(Given records Opens)

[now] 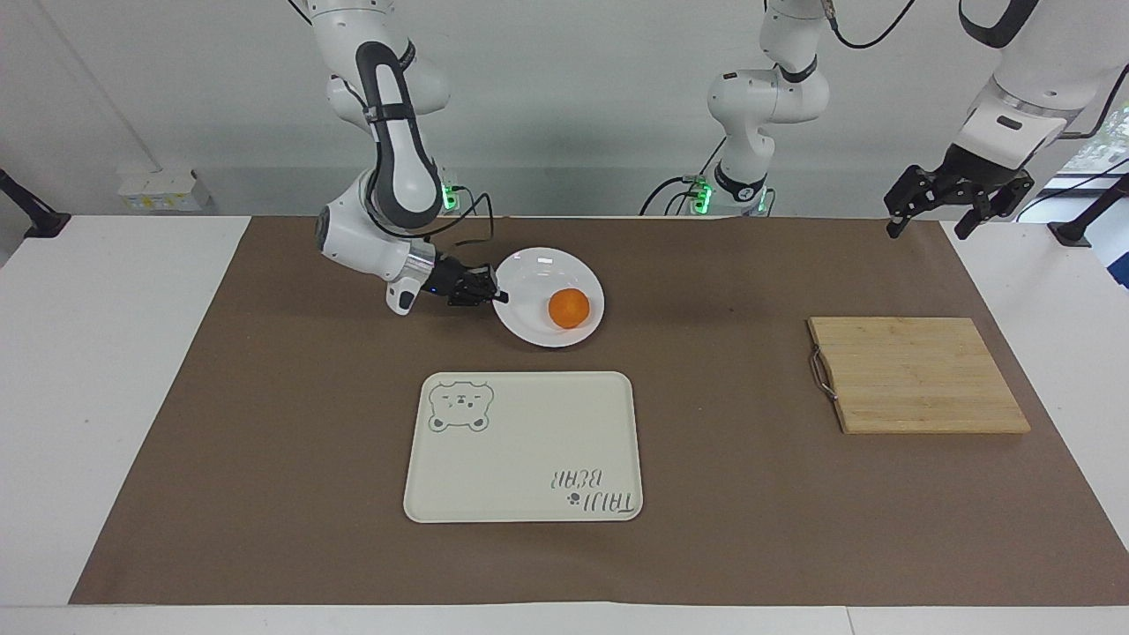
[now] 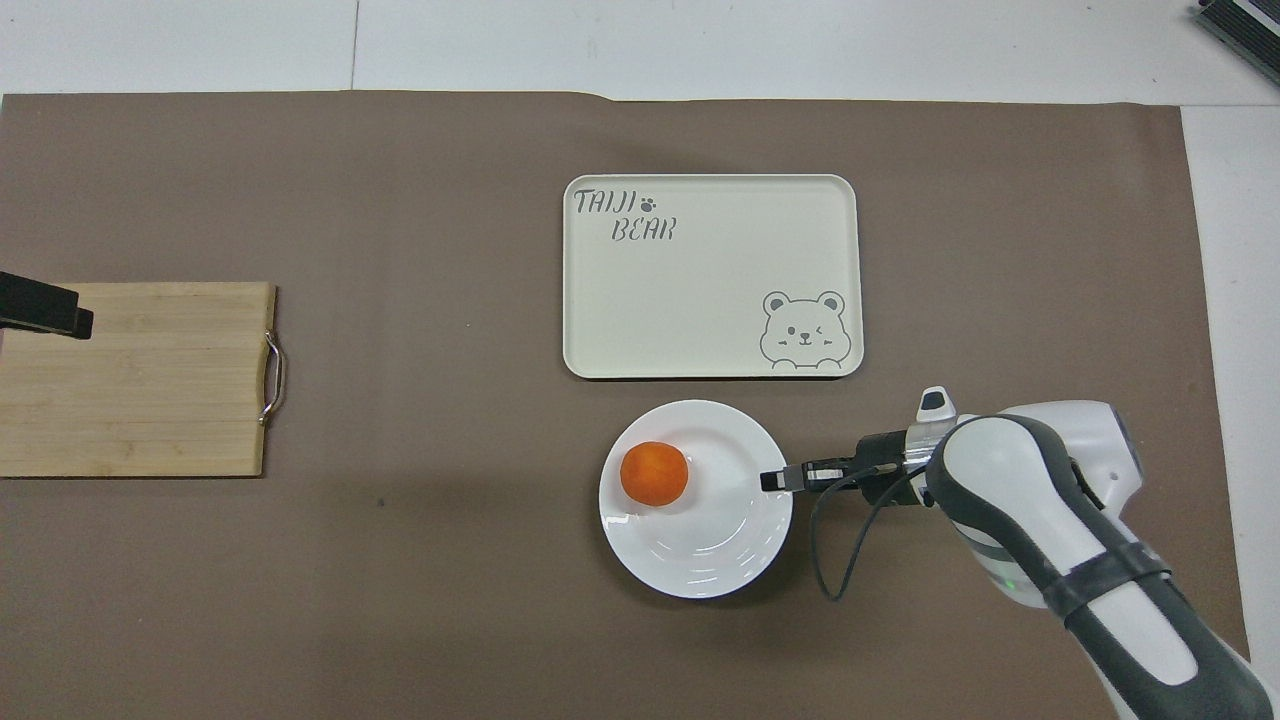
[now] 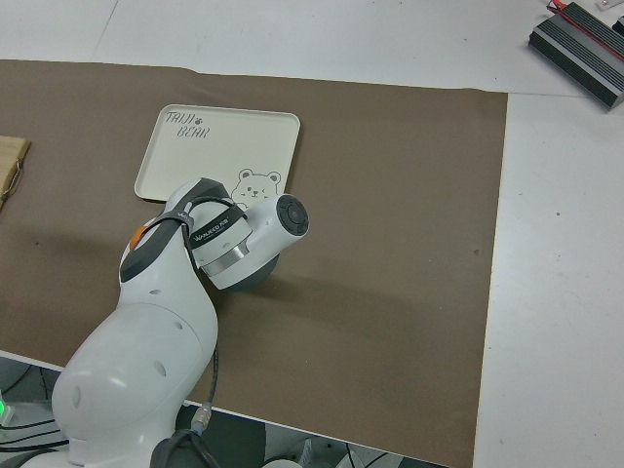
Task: Place orange and plate with both arms
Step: 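Slide the plate with the right gripper onto the bear tray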
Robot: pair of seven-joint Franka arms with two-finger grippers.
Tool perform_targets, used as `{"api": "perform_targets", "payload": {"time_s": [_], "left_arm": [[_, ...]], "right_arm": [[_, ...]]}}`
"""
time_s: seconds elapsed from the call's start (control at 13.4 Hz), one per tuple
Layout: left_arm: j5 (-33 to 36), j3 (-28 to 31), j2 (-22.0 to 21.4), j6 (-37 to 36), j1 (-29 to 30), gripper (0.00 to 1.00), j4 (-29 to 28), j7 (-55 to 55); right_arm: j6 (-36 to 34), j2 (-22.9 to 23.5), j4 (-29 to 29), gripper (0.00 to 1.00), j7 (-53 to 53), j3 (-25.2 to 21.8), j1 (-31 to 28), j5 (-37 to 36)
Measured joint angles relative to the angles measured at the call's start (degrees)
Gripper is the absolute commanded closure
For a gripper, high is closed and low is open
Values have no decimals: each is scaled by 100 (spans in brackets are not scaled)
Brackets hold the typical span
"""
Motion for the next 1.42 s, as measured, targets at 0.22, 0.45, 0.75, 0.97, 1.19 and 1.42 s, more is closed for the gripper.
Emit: {"api": "perform_targets", "payload": {"time_s": [0.22, 0.45, 0.75, 0.97, 1.19, 1.42], "left_arm": [[0, 11, 0, 0, 2, 0, 0, 0], [0, 15, 0, 0, 3, 0, 0, 0], [0, 15, 0, 0, 3, 0, 0, 0], [0, 15, 0, 0, 3, 0, 0, 0], [0, 15, 0, 0, 3, 0, 0, 0], [0, 15, 0, 0, 3, 0, 0, 0]], "right_arm": [[-374, 97, 370, 100, -102, -8, -367, 0], [-437, 380, 934, 100, -84, -7, -452, 0], [-429, 1006, 2033, 100, 409, -8, -453, 0], [-407, 1462, 2921, 100, 1111, -5, -450, 0], [-341, 2113, 3803, 100, 1507, -4, -449, 0], [158, 2645, 4279, 100, 1655, 8, -442, 68]]}}
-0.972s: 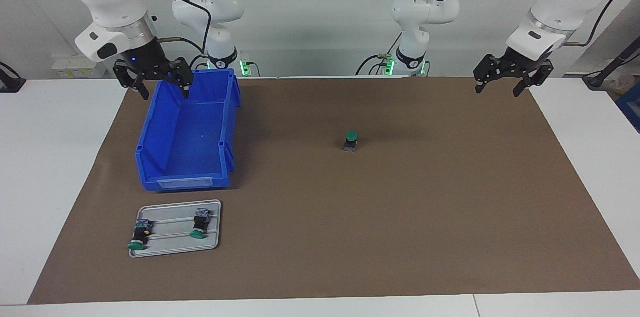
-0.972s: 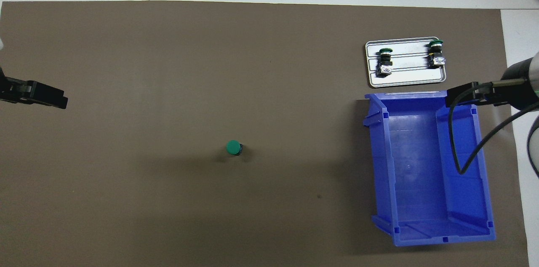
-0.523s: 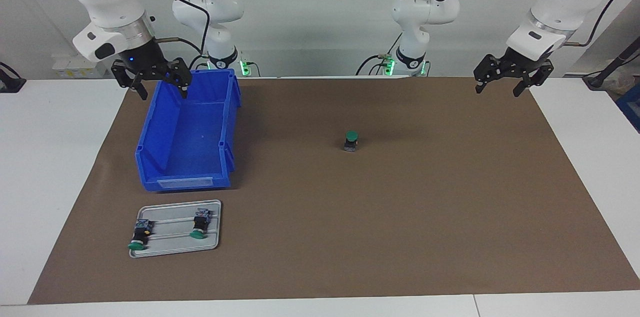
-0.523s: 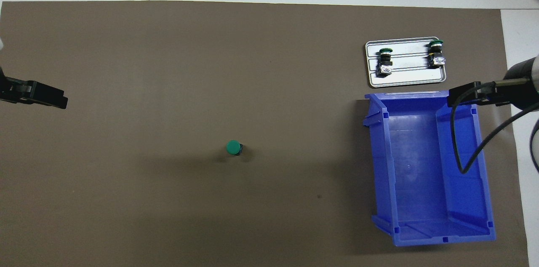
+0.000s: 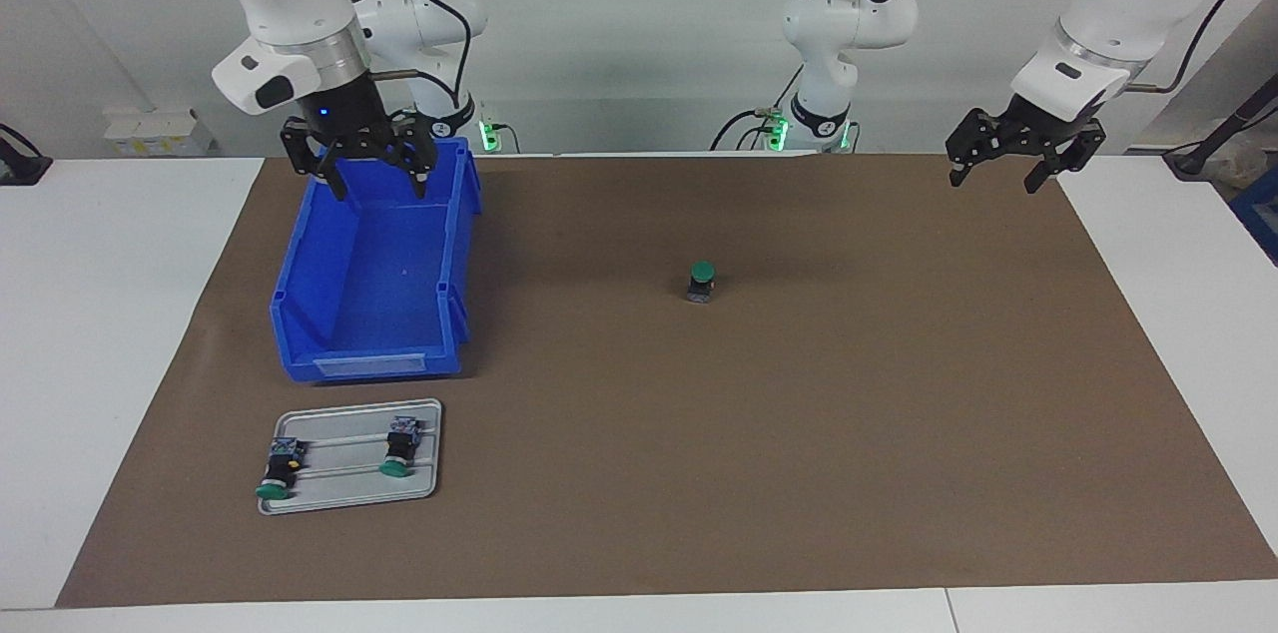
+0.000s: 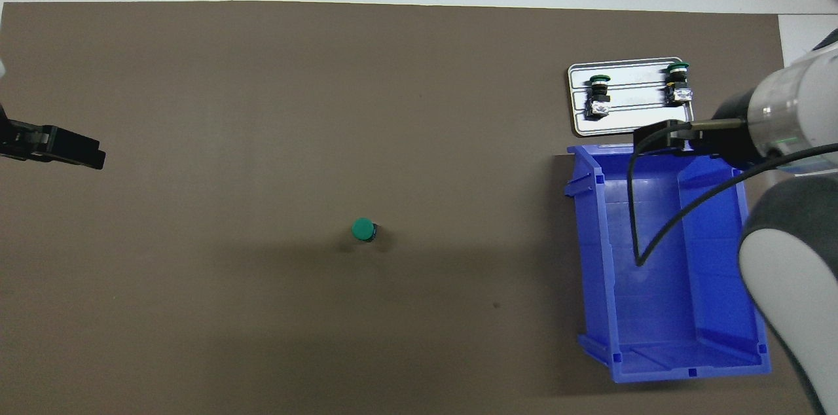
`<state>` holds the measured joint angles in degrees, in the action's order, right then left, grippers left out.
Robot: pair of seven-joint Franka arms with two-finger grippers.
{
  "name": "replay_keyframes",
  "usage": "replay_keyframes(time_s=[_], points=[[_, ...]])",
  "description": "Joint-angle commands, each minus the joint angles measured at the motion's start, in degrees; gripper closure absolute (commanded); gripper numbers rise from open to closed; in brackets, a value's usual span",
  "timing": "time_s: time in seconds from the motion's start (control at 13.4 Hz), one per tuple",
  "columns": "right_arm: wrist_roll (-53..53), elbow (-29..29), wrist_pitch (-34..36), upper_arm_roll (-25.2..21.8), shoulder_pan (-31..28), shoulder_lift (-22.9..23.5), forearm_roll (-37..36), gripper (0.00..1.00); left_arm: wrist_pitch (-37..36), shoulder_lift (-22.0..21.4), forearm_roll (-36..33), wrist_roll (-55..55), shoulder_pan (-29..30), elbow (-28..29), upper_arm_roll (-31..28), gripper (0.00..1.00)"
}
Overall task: Place and press button with both arms
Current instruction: 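Move the right gripper over the green-capped part at the table center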
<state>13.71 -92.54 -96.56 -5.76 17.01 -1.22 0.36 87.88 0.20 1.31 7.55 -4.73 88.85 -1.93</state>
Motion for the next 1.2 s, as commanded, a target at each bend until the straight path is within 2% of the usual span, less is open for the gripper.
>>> replay_keyframes(time_s=[0.0, 0.07, 0.15, 0.3, 0.52, 0.75, 1.12], points=[[7.1, 0.16, -2.92, -0.04, 4.16, 0.96, 0.61, 0.04, -0.26, -1.52, 0.1, -0.52, 0.86, 1.59, 0.62, 0.0], [9.47, 1.99, -2.41, 0.05, 5.83, 2.0, 0.61, 0.05, -0.26, -1.52, 0.1, -0.52, 0.86, 1.59, 0.53, 0.0], [12.89, 5.58, -1.36, 0.05, 8.19, 5.32, 0.17, 0.07, -0.26, -1.52, 0.1, -0.52, 0.86, 1.59, 0.53, 0.0], [22.37, 13.67, 0.75, 0.05, 13.73, 13.84, -0.36, 0.08, -0.26, -1.52, 0.1, -0.52, 0.86, 1.59, 0.61, 0.0], [34.24, 24.47, -1.25, 0.05, 19.1, 25.88, -0.45, 0.12, -0.26, -1.52, 0.1, -0.52, 0.86, 1.59, 0.53, 0.0], [43.92, 25.92, -8.62, 0.05, 23.32, 31.97, -0.53, 0.16, -0.26, -1.52, 0.1, -0.52, 0.86, 1.59, 0.53, 0.0], [57.72, 26.09, -12.76, 0.05, 29.22, 40.15, -3.69, 0.21, -0.26, -1.52, 0.1, -0.52, 0.86, 1.59, 0.61, 0.0]])
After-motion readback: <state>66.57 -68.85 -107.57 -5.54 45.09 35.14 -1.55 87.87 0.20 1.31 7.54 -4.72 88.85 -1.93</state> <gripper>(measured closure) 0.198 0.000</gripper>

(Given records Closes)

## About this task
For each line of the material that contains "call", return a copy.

## Finished exercise
time_s: seconds elapsed from the call's start (control at 13.4 Hz), one per tuple
Measured joint angles relative to the angles measured at the call's start (degrees)

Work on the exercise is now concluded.